I’m creating my profile today. I was just  “looking for free!”  and some of these guys HAVE to be plants.  I mean they must pay a group of dudes to fill in a profile and use their picture to make it seem as though 10’s are actually here on the market looking for me.  But no way can all these super hot, successful, bo hunks just want someone to share all their not too bulky but just right muscles with.  My theory, they do this so that after you get rejected by a bunch of 10’s suddenly a 4 from the OC doesn’t seem so bad.
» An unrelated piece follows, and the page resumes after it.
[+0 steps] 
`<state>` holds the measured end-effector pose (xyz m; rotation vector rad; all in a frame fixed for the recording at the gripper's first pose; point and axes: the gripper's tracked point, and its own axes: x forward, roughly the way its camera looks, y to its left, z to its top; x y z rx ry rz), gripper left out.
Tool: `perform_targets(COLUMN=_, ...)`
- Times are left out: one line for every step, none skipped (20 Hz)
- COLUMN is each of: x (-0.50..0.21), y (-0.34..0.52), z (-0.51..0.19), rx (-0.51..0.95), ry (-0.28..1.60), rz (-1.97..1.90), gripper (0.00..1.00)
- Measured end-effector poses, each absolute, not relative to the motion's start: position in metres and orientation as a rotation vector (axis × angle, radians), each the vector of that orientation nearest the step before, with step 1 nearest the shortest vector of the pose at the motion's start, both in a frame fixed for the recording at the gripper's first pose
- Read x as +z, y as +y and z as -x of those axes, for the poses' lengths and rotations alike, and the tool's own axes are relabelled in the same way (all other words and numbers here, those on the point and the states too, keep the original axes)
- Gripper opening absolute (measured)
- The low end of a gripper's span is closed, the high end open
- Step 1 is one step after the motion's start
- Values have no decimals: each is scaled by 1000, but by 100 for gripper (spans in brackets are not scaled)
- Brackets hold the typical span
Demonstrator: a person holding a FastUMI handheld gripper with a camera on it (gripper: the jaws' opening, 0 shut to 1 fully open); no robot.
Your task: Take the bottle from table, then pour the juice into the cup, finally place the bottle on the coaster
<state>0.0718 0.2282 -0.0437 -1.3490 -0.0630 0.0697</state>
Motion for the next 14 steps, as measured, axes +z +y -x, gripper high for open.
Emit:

This wasn’t my first option for dating.  I’ve been single for about six months.  My ex and I had the greatest break up in break up history.  We almost had t-shirts made that said “Break-up Weekend 09’”.  He was an awesome boyfriend.  A true best friend.  But it seemed like we were better best friends than lovers.  The stupid Hollywood romantic in me has my mind racing right now thinking.  “Oh! What if I start this blog and then after a long up and downhill adventure with online dating my ex realizes he does want to be that guy I always wanted and make me happy and marry me!  This would be the greatest blog ever! It could be a screenplay! Oscar, here I come!”   But now that I’m older, 25 to be exact.  My realistic side takes over.  “No.  You’re doing this blog anonymously so that you can cope.  Deal with where your emotions are right now. Get it on paper so you’ll stop feeling like shit when that guy last week asked me for my number said “I’ll call you tomorrow” then doesn’t call at all!! What the hell is that?!”

Oh, here is a guy that says he’s never been married but then has a picture where he has tried to obviously crop out his wife and kids.  Really lonestar72?  You didn’t have ANY other photos? You know maybe one without your kids?

Ugh, this might be harder than I thought.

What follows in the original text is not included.